Audience Engagement – part 2

Ikea’s flatpack philosophy can teach arts and cultural organisations a lot about audiences. Photograph: Jeff Pachoud/AFP/Getty Images

James McQuaid, Audiences in arts, culture and heritage: solutions to our problems, The Guardian, Culture Professionals Network, 13 October 2014

Last week, I wrote a piece about the traps we fall into as arts, culture and heritage organisations when it comes to engaging audiences. Questions were raised about relevance, audience frameworks and planning. This week I suggest how we might do things differently and offer some solutions to those pitfalls.

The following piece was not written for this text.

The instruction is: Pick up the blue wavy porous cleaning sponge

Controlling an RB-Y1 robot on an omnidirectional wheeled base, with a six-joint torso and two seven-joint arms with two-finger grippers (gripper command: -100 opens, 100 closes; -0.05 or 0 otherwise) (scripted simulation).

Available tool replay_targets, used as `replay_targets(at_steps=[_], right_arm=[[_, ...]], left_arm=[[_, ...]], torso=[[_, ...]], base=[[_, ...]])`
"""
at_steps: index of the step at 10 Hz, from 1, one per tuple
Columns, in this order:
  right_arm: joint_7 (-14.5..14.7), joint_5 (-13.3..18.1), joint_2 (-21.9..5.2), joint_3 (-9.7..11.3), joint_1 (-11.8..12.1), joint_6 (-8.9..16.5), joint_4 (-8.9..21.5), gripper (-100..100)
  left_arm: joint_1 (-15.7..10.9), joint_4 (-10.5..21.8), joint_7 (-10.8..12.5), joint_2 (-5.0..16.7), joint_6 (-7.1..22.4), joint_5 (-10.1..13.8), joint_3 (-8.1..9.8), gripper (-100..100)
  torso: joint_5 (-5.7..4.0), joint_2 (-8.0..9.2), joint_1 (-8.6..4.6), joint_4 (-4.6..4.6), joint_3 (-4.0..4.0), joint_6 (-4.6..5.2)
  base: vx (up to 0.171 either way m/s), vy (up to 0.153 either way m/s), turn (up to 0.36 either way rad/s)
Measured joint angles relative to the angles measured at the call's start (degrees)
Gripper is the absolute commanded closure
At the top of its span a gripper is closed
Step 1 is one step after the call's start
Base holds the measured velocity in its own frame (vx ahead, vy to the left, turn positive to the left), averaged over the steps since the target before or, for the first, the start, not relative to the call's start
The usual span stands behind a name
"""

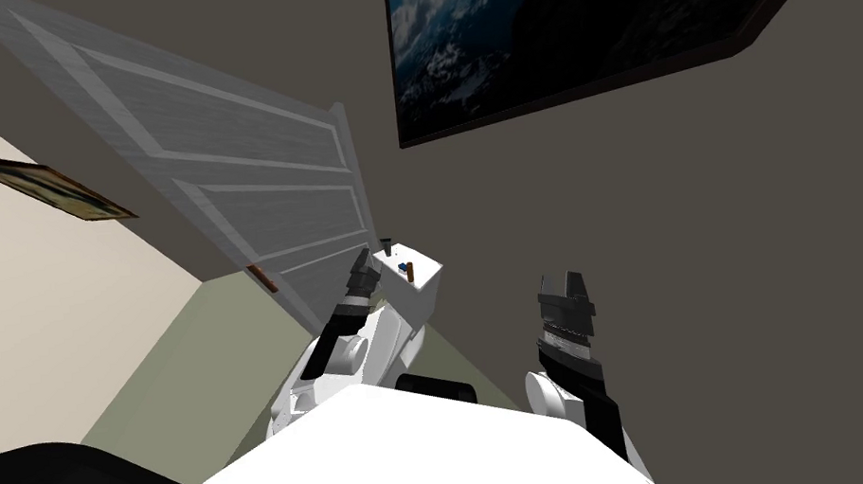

Positioning audiences differently

At this year’s Arts Marketing Association conference, the National Arts Strategies president, Russell Willis Taylor, made some thought-provoking points through a case study on Ikea from which she believed arts and culture can learn. One of these was about knowing your value proposition: what are you uniquely placed to offer and how can this exude through an organisation?

Willis Taylor encouraged us to be opportunistic, to build in space, energy and money in order to learn, keep our eyes open and be flexible and responsive. Her example to illustrate this in Ikea was the employee who started screwing off table legs to get the furniture into customers’ cars, which led to a revolution in the brand’s production and the flatpack we all know and (mostly) love today.

However, it was the points she made about how we think about audiences and customers that resonate most. Russell believes that we need to position audiences within our organisations as partners and consider very carefully the nature of our relationship with them. This, she said, should be clearly set out in a mission statement.

But more than this, we need to build this mindset into our activity and observe and listen – to users and non-users. This requires us as organisations to step out of our own worlds, forget (for a moment) about getting paying visitors through our doors and instead consider the communities they belong to and what the relationship between our value proposition and these communities is.

Knowing our audiences is a matter of leadership. It’s also the responsibility of everyone in an organisation; it should be part of the culture. Frameworks and segmentation are all necessary and useful tools, but I wonder if they undermine the art of active listening and somehow create a barrier to really knowing your audiences and working with them.